KAL 007: the Russian Federation support for a water landing
Beyond what had been concluded by the evidence then available, and contrary to that conclusion, the examination of evidence now available, points strongly to a successful water landing of Korean Airlines Flight 007 (KAL 007), shot down by the Soviets on Sept. 1, 1983, off the shores of the Russian Island of Moneron with the subsequent rescue of and incarceration of passengers and crew. These conclusion arises from the following:
1. Mikhail Prozumentshchikov, Deputy Director of the Russian State Archives of Recent History, Mikhail Prozumentshchikov, commenting on the shooting down of KAL 007 in RIA Novosti, September 1, 2003—the twentieth anniversary of the tragedy, acknowledged Soviet knowledge of the plane's location, while they had been ostensibly joining in the search for KAL 007 in international waters north of Moneron Island. See http://www.rescue007.org/anniversary_commentary.htm .

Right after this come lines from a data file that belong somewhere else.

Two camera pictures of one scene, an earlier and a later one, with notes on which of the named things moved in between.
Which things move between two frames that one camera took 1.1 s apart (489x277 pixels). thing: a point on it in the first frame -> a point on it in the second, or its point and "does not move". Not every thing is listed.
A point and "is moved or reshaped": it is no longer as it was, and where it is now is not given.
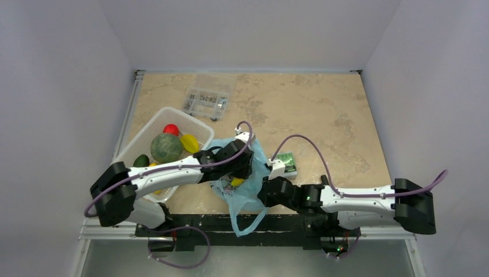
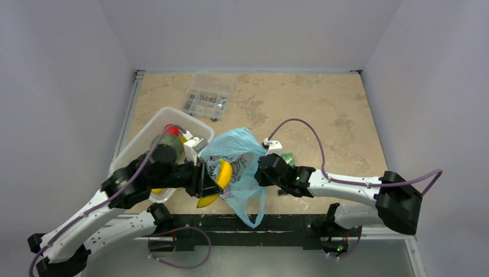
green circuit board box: [287, 158] does not move
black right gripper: [268, 190] -> [263, 172]
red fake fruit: [171, 128] does not move
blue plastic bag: [240, 193] is moved or reshaped
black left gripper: [245, 169] -> [202, 183]
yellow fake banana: [237, 182] -> [223, 177]
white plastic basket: [195, 138] does not move
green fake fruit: [166, 148] does not move
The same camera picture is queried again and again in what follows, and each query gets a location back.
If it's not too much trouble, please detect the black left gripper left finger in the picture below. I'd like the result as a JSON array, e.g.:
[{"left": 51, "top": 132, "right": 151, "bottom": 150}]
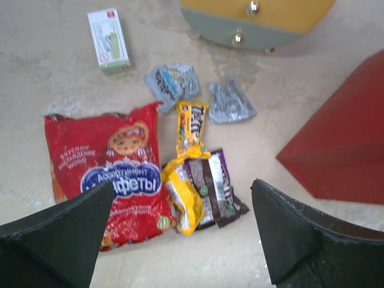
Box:
[{"left": 1, "top": 182, "right": 113, "bottom": 287}]

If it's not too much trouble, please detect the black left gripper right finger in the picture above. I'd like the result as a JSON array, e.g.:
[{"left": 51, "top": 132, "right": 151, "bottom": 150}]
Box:
[{"left": 251, "top": 179, "right": 383, "bottom": 287}]

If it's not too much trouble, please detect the dark brown candy packet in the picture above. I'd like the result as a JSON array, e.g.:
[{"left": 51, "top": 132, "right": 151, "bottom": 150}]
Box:
[{"left": 211, "top": 148, "right": 250, "bottom": 228}]

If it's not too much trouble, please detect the red brown paper bag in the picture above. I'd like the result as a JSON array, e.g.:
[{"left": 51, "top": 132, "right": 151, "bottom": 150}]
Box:
[{"left": 277, "top": 50, "right": 383, "bottom": 205}]

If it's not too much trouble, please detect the red candy snack bag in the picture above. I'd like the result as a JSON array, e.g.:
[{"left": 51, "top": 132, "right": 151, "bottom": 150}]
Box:
[{"left": 44, "top": 102, "right": 176, "bottom": 251}]

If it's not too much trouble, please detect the purple candy packet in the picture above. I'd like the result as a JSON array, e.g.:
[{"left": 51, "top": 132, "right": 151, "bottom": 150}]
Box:
[{"left": 184, "top": 158, "right": 215, "bottom": 230}]

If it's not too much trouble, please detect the yellow candy packet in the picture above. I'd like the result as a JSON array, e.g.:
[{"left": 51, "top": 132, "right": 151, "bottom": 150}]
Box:
[
  {"left": 161, "top": 151, "right": 211, "bottom": 236},
  {"left": 176, "top": 100, "right": 211, "bottom": 158}
]

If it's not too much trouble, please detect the silver foil snack packet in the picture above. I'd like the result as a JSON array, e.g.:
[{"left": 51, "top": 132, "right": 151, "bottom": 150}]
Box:
[{"left": 209, "top": 76, "right": 257, "bottom": 124}]

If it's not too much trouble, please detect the small white green box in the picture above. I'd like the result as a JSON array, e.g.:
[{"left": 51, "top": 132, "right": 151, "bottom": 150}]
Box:
[{"left": 87, "top": 8, "right": 131, "bottom": 75}]

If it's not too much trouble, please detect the round white mini drawer chest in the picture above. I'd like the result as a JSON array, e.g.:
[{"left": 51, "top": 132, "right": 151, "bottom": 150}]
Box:
[{"left": 180, "top": 0, "right": 334, "bottom": 53}]

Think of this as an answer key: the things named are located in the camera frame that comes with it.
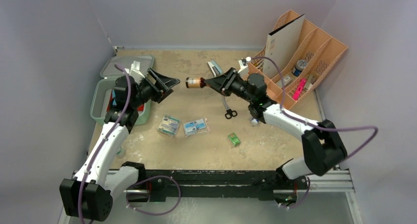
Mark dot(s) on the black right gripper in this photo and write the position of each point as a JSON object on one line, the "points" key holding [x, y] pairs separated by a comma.
{"points": [[228, 80]]}

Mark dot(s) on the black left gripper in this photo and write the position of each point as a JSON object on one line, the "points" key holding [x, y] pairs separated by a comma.
{"points": [[161, 88]]}

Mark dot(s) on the brown bottle orange cap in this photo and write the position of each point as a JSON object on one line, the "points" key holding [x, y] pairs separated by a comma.
{"points": [[195, 82]]}

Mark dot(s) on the green white mask packet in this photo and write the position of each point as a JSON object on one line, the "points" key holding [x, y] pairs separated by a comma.
{"points": [[169, 125]]}

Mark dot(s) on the red first aid pouch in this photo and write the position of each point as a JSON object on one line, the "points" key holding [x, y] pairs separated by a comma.
{"points": [[141, 108]]}

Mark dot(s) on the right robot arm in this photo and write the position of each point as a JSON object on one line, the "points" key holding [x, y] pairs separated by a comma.
{"points": [[321, 143]]}

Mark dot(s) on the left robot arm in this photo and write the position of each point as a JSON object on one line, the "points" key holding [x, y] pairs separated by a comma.
{"points": [[89, 194]]}

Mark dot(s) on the green small medicine box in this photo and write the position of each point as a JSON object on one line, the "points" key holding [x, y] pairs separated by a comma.
{"points": [[234, 140]]}

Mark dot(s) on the white blue bandage roll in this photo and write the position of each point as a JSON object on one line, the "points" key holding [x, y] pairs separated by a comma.
{"points": [[254, 122]]}

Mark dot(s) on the clear zip bag of pads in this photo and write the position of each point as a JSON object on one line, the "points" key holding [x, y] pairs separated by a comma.
{"points": [[196, 126]]}

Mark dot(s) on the mint green storage case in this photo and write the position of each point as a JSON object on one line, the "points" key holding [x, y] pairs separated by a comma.
{"points": [[104, 90]]}

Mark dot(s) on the grey box in organizer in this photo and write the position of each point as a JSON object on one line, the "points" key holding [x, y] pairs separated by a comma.
{"points": [[285, 81]]}

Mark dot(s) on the white folder in organizer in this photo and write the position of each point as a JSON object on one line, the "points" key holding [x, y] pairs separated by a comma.
{"points": [[282, 43]]}

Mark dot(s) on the pink marker in organizer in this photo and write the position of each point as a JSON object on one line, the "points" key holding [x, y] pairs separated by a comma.
{"points": [[299, 89]]}

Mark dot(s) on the pink desk organizer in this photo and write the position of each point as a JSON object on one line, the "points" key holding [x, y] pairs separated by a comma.
{"points": [[297, 57]]}

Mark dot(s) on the black handled medical scissors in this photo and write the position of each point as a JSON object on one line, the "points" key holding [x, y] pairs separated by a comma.
{"points": [[229, 112]]}

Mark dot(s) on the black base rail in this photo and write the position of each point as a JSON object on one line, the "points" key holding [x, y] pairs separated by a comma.
{"points": [[264, 185]]}

2. Documents that the Russian Federation had released, proved to be top secret memorandum sent right after the shoot down and from the offices of the top intelligence and government officials, to the head of the Soviet Union Yuri Andropov, informing him that they had recovered KAL 007's black boxes (which recovery they were to deny until Senator Jesse Helms pressured Boris Yeltsin in to divulging of information), and that the Soviet naval search and rescue operations were engaged in a deception of the Western forces by simulating search for the downed airliner. These Soviet officials were Victor Chebrikov, head of the KGB, and Dmitri Ustinov, See http://www.rescue007.org/TopSecretMemos.htm
3. Contrary to what the world had come to believe, namely, that KAL 007 had been mortally crippled by the Soviet attack and had immediately or shortly plunged in the waters of the Tatar strait north of Moneron to its demise and the death of its occupants, the Russian Federation handover of the Soviet real time military communications and Sakhalin Island headquarter telecommunication transcripts show that KAL maintained a level flight for almost 5 minutes after the attack, until it was over the only land mass in the whole Tartar straits which could afford a safe haven for the crippled aircraft, and then commenced a slow spiral descent within Soviet territorial waters being tracked in its descent by Soviet radar on the mainland until curvature of the earth at 1,000 ft. above sea level prevented further tracking. The Soviet had denied entrance to all Allied (U.S. Japanese vessels) in their attempts to enter Soviet waters around Moneron. http://www.rescue007.org/escape.htm
4. Contrary to Soviet protestation that they had no knowledge of the location of KAL 007 subsequent to the shoot down, the Russian Federation hand over of the Soviet military documents show that they indeed did know of its location - within a few miles of the tiny Soviet island of Moneron, just 4 miles in length and 3 miles in width. These documents prove, not only that the location was known, but that at least two missions were ordered (missions which were kept secret) involving the specifically mentioned Rescue helicopters, KGB patrol boats (under command of Gen Romenenkov), any civilian trawlers that then might be around Moneron. Mention is also made of which bases could and could not supply the aircraft. (See http://www.rescue007.org/rescue.htm)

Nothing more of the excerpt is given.